__DATA SEGMENT__:
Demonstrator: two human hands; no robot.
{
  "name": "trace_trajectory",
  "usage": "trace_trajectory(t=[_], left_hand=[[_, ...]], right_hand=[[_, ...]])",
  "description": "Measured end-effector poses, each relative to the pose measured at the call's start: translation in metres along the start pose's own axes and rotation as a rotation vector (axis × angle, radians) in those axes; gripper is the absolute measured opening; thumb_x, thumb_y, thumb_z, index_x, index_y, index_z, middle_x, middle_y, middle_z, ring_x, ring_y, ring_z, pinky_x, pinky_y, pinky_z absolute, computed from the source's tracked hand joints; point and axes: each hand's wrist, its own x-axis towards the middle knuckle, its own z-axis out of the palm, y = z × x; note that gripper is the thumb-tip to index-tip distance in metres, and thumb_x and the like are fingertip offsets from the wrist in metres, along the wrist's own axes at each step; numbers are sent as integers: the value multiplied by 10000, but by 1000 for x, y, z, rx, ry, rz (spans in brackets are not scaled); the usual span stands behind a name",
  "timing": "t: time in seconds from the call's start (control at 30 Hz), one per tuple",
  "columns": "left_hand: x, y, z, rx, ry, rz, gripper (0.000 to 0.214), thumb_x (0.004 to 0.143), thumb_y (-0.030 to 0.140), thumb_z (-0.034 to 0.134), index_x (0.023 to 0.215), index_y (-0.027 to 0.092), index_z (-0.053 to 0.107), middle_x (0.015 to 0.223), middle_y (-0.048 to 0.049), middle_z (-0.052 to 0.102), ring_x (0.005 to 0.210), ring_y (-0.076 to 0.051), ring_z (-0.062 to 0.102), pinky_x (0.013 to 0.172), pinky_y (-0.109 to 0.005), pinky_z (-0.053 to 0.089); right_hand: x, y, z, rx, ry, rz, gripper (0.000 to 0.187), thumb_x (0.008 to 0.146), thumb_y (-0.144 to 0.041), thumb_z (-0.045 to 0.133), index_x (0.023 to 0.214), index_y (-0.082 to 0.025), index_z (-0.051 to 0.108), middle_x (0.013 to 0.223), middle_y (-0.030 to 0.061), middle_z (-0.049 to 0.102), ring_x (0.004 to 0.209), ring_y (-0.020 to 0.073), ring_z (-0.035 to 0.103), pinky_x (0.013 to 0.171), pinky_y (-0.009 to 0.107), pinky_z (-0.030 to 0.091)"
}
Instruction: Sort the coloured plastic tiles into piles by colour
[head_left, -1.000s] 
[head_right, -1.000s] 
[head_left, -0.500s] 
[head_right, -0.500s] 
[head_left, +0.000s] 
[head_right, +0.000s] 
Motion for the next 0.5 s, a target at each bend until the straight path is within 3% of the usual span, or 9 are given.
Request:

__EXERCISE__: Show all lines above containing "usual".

__RESULT OF THE TASK__:
  "description": "Measured end-effector poses, each relative to the pose measured at the call's start: translation in metres along the start pose's own axes and rotation as a rotation vector (axis × angle, radians) in those axes; gripper is the absolute measured opening; thumb_x, thumb_y, thumb_z, index_x, index_y, index_z, middle_x, middle_y, middle_z, ring_x, ring_y, ring_z, pinky_x, pinky_y, pinky_z absolute, computed from the source's tracked hand joints; point and axes: each hand's wrist, its own x-axis towards the middle knuckle, its own z-axis out of the palm, y = z × x; note that gripper is the thumb-tip to index-tip distance in metres, and thumb_x and the like are fingertip offsets from the wrist in metres, along the wrist's own axes at each step; numbers are sent as integers: the value multiplied by 10000, but by 1000 for x, y, z, rx, ry, rz (spans in brackets are not scaled); the usual span stands behind a name",
Motion for the next 0.5 s, a target at each bend until the straight path is within 3% of the usual span, or 9 are given.

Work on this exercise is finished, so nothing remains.